The tropical cyclone (TC) center position is often needed in the study of inner-core processes although there is currently no consensus on the definition of the TC center. While previous studies evaluated center-detecting methods in terms of the center position, vertical tilt and decomposed symmetric, and asymmetric circulations, this study used the 1-km resolution output of the predicted Hurricane Wilma (2005) at 5-minute intervals to evaluate the four TC centers that are frequently used in the diagnostic analysis of the inner-core dynamics processes: the pressure centroid center (PCC), the potential vorticity (PV) centroid center (PVC), the maximum tangential wind center (MTC), and the minimum pressure variance center (MVC) by focusing on the evolution of the small-scale track oscillation and vortex tilt.

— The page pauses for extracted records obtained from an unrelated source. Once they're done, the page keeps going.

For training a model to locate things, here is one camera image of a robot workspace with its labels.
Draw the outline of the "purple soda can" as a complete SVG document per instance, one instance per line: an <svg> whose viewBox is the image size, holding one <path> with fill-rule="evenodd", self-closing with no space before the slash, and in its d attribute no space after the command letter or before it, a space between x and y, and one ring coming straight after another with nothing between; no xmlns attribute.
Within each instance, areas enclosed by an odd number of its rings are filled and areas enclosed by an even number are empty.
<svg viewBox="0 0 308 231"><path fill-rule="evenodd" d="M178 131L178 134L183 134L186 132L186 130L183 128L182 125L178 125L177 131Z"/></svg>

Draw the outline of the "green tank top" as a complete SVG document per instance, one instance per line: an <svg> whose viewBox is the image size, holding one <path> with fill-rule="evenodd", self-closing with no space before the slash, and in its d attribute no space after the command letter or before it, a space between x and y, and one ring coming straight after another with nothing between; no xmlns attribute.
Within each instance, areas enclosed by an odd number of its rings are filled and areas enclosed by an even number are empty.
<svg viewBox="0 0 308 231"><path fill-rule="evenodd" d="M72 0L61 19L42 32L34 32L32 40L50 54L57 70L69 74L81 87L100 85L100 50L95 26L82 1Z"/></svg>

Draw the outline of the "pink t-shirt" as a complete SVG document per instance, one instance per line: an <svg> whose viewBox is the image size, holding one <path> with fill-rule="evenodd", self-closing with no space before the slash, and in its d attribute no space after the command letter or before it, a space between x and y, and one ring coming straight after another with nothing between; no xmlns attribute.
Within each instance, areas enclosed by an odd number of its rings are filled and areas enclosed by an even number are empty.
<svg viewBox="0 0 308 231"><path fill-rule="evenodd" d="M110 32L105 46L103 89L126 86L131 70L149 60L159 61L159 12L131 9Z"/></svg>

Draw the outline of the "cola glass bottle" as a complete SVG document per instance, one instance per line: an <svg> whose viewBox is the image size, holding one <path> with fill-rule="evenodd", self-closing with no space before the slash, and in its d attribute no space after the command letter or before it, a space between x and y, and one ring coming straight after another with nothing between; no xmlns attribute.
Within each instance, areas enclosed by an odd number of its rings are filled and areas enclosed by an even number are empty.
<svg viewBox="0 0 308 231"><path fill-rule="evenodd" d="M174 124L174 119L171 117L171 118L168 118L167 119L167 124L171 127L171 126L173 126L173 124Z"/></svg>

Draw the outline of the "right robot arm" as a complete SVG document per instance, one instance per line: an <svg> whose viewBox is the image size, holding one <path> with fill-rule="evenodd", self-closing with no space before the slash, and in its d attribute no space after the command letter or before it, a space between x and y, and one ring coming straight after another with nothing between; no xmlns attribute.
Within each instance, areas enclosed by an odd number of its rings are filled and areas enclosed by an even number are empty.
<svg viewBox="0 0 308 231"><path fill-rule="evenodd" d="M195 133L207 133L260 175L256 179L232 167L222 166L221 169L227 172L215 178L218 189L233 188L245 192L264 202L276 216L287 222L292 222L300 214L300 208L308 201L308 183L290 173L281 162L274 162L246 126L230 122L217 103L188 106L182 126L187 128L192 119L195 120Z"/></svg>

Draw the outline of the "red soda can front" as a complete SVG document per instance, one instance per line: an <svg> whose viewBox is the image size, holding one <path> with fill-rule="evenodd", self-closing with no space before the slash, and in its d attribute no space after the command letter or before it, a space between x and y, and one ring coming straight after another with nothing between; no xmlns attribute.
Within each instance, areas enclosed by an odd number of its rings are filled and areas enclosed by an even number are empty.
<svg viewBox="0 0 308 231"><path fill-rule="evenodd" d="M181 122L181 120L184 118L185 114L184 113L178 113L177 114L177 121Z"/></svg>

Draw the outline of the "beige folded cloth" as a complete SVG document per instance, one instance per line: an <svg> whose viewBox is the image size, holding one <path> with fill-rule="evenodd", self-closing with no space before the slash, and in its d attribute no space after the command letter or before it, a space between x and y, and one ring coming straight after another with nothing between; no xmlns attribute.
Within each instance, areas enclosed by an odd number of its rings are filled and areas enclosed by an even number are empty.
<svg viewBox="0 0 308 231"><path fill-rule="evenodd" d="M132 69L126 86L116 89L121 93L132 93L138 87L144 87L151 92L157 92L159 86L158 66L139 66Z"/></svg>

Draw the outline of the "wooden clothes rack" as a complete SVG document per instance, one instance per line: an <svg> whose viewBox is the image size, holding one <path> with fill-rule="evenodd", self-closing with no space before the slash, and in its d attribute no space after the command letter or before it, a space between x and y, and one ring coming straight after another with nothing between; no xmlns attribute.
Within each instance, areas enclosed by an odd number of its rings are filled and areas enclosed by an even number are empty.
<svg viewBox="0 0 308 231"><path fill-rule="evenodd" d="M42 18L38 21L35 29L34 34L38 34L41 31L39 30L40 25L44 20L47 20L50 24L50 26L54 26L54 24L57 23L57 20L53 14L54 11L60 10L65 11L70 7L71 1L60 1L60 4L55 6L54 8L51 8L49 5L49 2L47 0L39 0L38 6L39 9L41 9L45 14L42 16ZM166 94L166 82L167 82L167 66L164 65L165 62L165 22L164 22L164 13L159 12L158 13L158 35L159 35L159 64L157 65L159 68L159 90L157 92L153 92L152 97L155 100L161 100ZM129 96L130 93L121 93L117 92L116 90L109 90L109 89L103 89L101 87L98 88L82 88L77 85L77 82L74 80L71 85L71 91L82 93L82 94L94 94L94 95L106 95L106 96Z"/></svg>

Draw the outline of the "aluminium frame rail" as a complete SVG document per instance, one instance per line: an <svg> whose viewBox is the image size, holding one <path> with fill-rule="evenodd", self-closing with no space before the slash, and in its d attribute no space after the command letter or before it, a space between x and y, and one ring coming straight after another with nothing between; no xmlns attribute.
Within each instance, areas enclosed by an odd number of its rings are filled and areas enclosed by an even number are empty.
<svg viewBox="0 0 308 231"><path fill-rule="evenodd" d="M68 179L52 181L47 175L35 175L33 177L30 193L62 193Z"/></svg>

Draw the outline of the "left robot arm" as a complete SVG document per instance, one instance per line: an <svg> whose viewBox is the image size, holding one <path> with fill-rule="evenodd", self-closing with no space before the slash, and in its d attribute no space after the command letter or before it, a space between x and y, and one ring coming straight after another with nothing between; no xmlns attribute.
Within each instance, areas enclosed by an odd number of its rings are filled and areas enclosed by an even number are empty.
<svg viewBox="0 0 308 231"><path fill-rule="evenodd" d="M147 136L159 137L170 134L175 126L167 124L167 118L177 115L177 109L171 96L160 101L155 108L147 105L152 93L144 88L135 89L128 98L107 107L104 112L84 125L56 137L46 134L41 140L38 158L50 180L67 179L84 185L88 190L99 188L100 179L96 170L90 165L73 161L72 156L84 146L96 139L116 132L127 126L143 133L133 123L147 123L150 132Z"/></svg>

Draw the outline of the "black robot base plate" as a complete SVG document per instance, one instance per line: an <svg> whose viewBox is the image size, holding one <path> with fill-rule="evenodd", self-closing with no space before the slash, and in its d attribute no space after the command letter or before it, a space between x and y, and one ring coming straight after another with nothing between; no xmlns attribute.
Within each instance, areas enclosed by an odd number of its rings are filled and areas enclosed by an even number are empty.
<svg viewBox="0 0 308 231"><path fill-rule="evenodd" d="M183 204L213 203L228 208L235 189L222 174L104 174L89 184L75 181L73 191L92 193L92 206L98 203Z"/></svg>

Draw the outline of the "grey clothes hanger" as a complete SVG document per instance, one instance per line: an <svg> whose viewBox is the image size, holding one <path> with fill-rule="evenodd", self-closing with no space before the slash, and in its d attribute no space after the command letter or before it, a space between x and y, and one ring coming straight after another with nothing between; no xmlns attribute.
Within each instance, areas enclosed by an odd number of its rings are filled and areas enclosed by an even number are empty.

The differences in the detected center position and vertical tilt are generally small during the course of rapid intensification and eyewall replacement. All four methods lead to similar small-scale track oscillations that rotate cyclonically around the mean track. While the MVC and PVC lead to a relatively smooth rotation, abrupt changes exist in the track oscillation of the MTC; the track oscillation of the PCC contains amplified embedded rotations that are associated with the PV mixing in the eye region. The tracks of the MVC and PVC relative to the lower-level center (vertical tilt) are generally smooth, while the relative tracks of the MTC and PCC contain abrupt changes. The MVC also leads to the strongest symmetric structure in the tangential wind, PV, and radial PV gradient in the eyewall region. This study suggests that the MVC should be selected in the study of inner-core processes.